Taking carbon out of the supply chain
Well, Polestar is now going to try and fix that, by creating a truly carbon-neutral car. Not just in how it's used and charged; not just in how it's made in its own factory; but fully carbon-neutral from one end of the supply chain to the other. It's called the Polestar 0 Project.
To do that, the Swedish carmaker (OK - Chinese-owned Swedish carmaker) has teamed up with key suppliers. These include SSAB (no, not Saab...), the huge Swedish mining and metallurgy company, which is working on carbon-free steel products. That might not only replace the existing steel structure but possibly also other materials such as aluminium and plastic, which are carbon-intensive to produce.
Hang on, did we say aluminium? Well, Norwegian aluminium and renewable energy company Hydro is also going to work with Polestar, but on carbon-free aluminium. German company ZF, famous for its gearboxes and transmissions, is also going to try and leverage its electric powertrain and overall systems competence to trim carbon emissions.

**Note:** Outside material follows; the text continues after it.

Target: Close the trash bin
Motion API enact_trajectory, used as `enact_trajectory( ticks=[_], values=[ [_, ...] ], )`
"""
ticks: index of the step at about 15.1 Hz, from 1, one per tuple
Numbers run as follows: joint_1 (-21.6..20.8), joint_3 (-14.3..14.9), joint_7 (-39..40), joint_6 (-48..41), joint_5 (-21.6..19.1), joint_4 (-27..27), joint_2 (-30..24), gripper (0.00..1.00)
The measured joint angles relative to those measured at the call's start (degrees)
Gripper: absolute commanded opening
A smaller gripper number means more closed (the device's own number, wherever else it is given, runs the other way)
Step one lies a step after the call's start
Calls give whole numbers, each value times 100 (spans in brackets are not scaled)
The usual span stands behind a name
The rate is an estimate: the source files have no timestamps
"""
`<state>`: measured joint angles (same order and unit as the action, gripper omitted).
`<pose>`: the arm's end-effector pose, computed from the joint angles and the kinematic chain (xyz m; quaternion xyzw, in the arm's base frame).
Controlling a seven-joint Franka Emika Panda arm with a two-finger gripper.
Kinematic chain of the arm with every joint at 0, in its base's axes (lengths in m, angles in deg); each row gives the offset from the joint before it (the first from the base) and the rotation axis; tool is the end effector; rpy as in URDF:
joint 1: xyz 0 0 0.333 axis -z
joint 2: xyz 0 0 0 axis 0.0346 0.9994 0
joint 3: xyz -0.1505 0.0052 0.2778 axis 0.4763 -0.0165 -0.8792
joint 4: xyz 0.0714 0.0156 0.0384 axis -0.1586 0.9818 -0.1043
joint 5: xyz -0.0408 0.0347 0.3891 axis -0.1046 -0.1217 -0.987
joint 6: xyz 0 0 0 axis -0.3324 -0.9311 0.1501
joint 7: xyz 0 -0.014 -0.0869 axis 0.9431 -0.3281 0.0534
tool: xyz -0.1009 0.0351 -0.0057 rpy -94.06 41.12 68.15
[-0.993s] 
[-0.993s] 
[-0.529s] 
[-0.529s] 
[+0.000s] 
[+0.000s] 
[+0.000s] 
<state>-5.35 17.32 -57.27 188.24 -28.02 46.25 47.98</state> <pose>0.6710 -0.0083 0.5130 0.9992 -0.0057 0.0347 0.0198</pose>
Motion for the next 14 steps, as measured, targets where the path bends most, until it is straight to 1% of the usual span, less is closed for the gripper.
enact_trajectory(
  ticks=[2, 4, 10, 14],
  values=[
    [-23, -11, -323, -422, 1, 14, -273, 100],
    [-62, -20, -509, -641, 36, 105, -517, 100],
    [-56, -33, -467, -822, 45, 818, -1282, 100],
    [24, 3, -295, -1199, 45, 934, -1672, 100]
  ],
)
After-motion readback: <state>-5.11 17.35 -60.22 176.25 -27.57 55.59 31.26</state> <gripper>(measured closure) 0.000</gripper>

Safety and lighting systems
There's also Autoliv - which supplies safety components such as airbags - and ZKW - which makes lighting systems - both of whom are part of the collaboration.
"It was clear from the start that this is not a solo mission and we are very excited to present such a strong line-up of interested partners, all leaders within their fields. We are leveraging innovation and collaboration to address the climate crisis," says Thomas Ingenlath, Polestar CEO.

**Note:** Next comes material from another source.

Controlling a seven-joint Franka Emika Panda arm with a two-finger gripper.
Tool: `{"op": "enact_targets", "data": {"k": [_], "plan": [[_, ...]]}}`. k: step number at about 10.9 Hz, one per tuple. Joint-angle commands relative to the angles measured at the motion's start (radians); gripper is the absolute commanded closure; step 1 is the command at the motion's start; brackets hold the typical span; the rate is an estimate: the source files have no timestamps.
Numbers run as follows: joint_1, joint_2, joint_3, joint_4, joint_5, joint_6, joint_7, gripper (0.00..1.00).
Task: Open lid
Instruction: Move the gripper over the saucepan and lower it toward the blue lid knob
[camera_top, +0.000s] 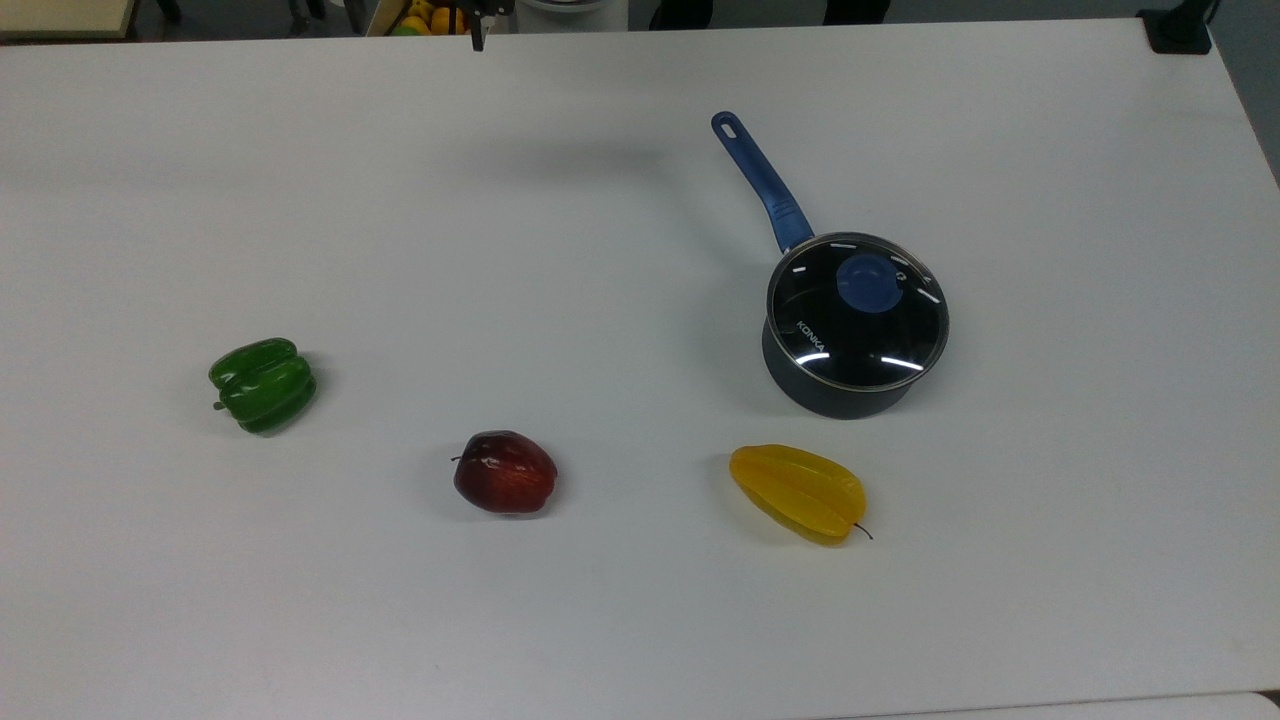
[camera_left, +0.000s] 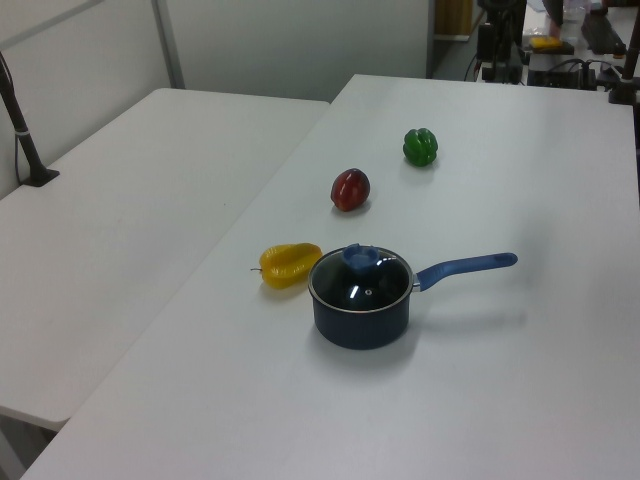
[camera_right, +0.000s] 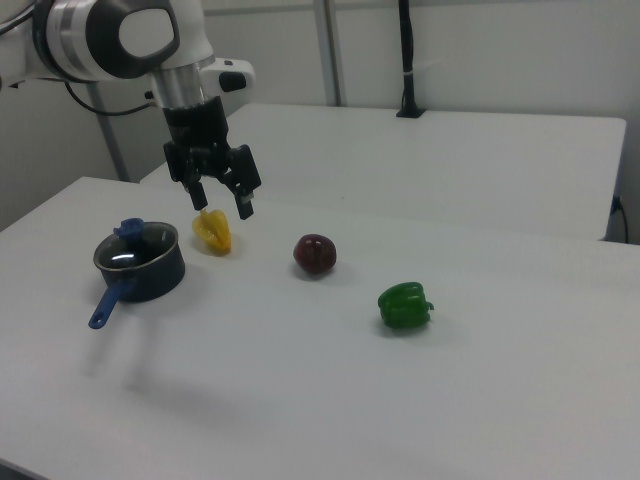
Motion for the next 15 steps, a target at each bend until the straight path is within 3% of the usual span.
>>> {"op": "enact_targets", "data": {"k": [1,7,9,15], "plan": [[-0.007,-0.023,-0.001,-0.021,0.018,0.000,-0.016,0.00],[0.019,-0.007,0.008,-0.019,0.043,0.010,-0.015,0.00],[0.081,0.005,0.009,-0.001,0.095,0.051,0.001,0.00],[0.382,0.085,0.011,0.001,0.087,0.266,0.174,0.00]]}}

Polestar has also announced an invitation to other suppliers, researchers, universities, entrepreneurs, investors, and governmental and non-governmental organisations, for possible collaboration.

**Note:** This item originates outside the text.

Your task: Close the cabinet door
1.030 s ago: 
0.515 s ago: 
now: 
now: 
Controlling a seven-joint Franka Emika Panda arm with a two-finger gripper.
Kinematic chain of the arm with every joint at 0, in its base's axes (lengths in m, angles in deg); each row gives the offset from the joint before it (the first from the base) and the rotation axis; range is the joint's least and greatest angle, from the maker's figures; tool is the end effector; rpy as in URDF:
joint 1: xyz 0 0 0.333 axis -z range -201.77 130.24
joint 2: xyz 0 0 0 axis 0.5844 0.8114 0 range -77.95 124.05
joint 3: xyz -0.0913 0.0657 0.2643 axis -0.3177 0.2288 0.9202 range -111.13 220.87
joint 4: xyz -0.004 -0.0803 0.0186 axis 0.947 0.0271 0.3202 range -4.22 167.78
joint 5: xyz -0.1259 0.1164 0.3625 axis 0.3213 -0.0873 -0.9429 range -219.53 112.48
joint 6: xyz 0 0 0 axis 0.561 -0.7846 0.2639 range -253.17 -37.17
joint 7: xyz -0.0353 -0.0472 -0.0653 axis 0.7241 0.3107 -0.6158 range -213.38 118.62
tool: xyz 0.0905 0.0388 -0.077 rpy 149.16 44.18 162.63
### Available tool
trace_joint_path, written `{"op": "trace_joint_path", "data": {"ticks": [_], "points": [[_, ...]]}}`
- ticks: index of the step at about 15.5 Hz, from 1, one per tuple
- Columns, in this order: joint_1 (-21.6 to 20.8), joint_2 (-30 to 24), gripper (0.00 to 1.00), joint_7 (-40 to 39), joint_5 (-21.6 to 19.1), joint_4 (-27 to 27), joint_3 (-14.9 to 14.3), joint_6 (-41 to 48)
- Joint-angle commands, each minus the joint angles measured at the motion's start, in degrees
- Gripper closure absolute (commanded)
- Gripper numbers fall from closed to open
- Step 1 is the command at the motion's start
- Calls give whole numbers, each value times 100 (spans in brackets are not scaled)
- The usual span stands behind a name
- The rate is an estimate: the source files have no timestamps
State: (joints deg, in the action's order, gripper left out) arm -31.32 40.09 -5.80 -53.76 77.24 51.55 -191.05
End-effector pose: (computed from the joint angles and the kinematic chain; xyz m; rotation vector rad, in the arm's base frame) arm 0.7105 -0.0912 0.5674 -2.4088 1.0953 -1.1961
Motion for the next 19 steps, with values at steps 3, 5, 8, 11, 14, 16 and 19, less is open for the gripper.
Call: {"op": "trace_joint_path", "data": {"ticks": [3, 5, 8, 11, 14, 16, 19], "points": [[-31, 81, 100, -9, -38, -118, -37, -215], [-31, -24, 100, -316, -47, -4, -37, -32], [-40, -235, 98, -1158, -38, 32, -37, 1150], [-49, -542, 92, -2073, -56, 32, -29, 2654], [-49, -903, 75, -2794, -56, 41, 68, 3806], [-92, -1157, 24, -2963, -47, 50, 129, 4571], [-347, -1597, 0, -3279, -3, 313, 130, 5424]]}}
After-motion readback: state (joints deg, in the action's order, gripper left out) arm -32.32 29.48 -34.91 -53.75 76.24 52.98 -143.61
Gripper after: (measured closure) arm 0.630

Hans Pehrson, leader of the Polestar 0 Project and former Head of R&D at Polestar, says: "We believe in the exponential development of climate solution technologies. For this project, we must tap into solutions that are still in the innovation stage. Even more exciting is that the solutions we develop will not only benefit the automotive industry overall but help decarbonise manufacturing and society more widely as well. Wherever we look in the world we see materials like steel, aluminium, electronics and rubber. Imagine when we can make these materials climate-neutral to produce. Together, we can make the seemingly impossible possible."
The goal, says Polestar, is to produce an entirely carbon-free car by 2030 and to do so by eliminating emissions from the supply and manufacturing chain, rather than by planting trees as carbon offsets.